REQUIREMENT
Scan the data below. Pull out each line where "camera" occurs.

Recorded data

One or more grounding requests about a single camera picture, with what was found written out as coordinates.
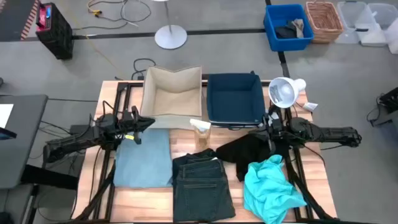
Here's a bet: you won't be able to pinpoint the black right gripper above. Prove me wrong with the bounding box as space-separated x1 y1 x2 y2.
248 114 284 139

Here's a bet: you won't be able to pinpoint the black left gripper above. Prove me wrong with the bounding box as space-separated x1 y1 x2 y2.
124 116 155 134

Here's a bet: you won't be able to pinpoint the black garment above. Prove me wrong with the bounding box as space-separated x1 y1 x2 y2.
215 132 292 183

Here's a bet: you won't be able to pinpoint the light blue cloth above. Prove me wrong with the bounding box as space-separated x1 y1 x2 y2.
113 128 174 189

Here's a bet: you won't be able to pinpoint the teal cloth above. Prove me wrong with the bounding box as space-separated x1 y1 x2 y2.
243 154 308 224

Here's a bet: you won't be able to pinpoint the dark denim jeans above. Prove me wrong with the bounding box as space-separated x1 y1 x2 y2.
172 148 236 223

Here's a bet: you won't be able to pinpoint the beige fabric storage bin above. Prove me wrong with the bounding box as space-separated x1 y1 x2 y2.
139 65 203 130

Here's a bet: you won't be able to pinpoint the navy fabric storage bin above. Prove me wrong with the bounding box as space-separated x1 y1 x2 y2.
206 71 267 129

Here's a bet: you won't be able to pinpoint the white desk lamp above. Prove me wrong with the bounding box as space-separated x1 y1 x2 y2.
267 77 307 110

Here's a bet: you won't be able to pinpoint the white paper tag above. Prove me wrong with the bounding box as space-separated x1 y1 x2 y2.
302 101 319 113

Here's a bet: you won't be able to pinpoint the white round floor stand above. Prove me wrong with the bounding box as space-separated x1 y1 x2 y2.
152 0 188 50

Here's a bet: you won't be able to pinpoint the dark garment in bin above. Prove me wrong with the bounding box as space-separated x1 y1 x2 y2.
274 20 299 40

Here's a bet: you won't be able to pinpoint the grey garment in bin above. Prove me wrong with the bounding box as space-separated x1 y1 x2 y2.
290 18 305 39

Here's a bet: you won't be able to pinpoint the blue plastic bin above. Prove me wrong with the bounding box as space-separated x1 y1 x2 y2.
263 3 315 52

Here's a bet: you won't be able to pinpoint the black plastic crate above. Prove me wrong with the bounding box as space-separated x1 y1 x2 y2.
35 2 75 60

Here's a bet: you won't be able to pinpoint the grey desk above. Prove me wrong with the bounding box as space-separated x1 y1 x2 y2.
0 94 49 190

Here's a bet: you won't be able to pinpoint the brown wicker basket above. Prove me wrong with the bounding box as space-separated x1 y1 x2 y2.
304 1 345 44

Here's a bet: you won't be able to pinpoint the black equipment stand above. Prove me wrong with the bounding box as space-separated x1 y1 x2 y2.
366 86 398 128

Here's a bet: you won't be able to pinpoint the white paper sheet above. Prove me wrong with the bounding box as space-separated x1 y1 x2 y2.
0 103 15 129

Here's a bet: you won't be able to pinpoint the clear plastic storage box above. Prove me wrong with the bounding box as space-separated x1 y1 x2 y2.
335 1 371 45
356 2 398 48

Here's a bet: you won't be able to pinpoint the red power unit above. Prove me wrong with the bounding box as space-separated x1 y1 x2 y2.
35 2 52 32

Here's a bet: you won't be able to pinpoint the black floor mat striped edge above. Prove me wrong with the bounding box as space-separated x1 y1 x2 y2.
0 0 40 42

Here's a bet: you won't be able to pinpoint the black metal rig frame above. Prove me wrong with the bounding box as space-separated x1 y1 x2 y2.
73 73 338 224

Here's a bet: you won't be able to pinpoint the black floor cable with adapter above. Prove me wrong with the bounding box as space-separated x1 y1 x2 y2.
131 58 157 82

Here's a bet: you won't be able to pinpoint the yellow hanging cable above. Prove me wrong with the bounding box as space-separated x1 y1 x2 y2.
80 30 125 80

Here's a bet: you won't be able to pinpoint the grey floor cable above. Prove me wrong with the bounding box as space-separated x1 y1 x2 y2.
102 0 152 29

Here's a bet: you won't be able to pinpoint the yellow floor cable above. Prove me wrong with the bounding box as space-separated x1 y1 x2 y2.
86 0 104 17

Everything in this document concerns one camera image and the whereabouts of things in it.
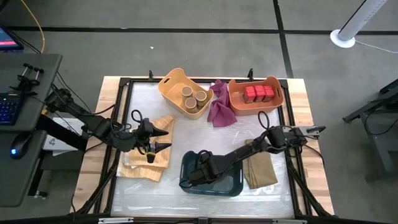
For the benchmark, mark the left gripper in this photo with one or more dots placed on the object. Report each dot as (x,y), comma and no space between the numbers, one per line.
(144,133)

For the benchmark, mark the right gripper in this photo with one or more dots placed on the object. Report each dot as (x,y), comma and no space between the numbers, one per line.
(206,168)

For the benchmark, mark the teal plastic bin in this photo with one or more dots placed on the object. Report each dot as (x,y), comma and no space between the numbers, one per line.
(230,186)

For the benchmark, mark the yellow plastic bin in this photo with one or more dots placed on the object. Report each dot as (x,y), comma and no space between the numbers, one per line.
(172,93)

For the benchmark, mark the cardboard cup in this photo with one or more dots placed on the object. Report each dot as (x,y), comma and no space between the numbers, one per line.
(201,97)

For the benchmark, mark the orange plastic bin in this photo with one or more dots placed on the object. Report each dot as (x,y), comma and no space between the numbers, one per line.
(248,109)

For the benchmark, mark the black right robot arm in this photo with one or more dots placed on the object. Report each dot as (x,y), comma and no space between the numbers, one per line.
(248,149)

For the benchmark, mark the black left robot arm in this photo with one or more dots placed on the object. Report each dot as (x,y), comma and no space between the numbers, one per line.
(93,124)

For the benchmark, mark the yellow tag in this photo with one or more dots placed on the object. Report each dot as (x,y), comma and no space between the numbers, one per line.
(151,153)

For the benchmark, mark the yellow checked cloth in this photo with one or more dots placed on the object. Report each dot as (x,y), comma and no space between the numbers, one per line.
(161,158)

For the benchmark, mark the clear plastic table sheet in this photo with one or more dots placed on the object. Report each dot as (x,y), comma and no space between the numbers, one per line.
(202,137)

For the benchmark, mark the magenta cloth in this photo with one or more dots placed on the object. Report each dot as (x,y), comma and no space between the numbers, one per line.
(220,112)

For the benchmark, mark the olive brown folded cloth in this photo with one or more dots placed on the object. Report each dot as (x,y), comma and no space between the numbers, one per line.
(261,174)

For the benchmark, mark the white printed box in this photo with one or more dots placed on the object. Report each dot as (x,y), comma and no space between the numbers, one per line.
(56,144)

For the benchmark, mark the desk caster wheel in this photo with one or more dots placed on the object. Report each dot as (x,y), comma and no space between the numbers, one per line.
(40,194)

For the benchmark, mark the black computer mouse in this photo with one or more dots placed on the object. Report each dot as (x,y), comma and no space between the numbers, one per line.
(20,146)

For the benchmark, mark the dark grey desk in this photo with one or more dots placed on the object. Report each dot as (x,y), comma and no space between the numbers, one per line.
(31,77)

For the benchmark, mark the black clamp stand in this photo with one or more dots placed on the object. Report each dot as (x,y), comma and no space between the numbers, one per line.
(28,79)

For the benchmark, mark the backlit black keyboard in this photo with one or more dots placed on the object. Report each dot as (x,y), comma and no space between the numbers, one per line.
(7,109)

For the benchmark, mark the computer monitor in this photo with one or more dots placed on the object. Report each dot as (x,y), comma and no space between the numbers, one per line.
(7,40)

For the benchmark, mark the black metal equipment stand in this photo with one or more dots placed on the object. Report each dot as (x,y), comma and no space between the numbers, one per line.
(377,146)

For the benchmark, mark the white round base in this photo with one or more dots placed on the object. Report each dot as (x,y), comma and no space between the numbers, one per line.
(337,43)

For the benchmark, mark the slim tower pole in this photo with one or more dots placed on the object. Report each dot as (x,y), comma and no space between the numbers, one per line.
(360,17)

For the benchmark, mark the black frame clamp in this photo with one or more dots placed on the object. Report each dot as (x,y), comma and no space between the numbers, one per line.
(151,74)
(250,74)

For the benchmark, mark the black metal table frame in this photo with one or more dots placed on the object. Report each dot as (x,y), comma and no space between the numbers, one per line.
(124,82)

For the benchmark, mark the silver metal bracket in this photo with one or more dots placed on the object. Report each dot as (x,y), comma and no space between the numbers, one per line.
(115,220)
(289,221)

ANSWER BOX
One or more grounding requests about a single camera picture, with what was found written out as coordinates.
Everything in this document concerns one camera image and the whereabouts of things in it.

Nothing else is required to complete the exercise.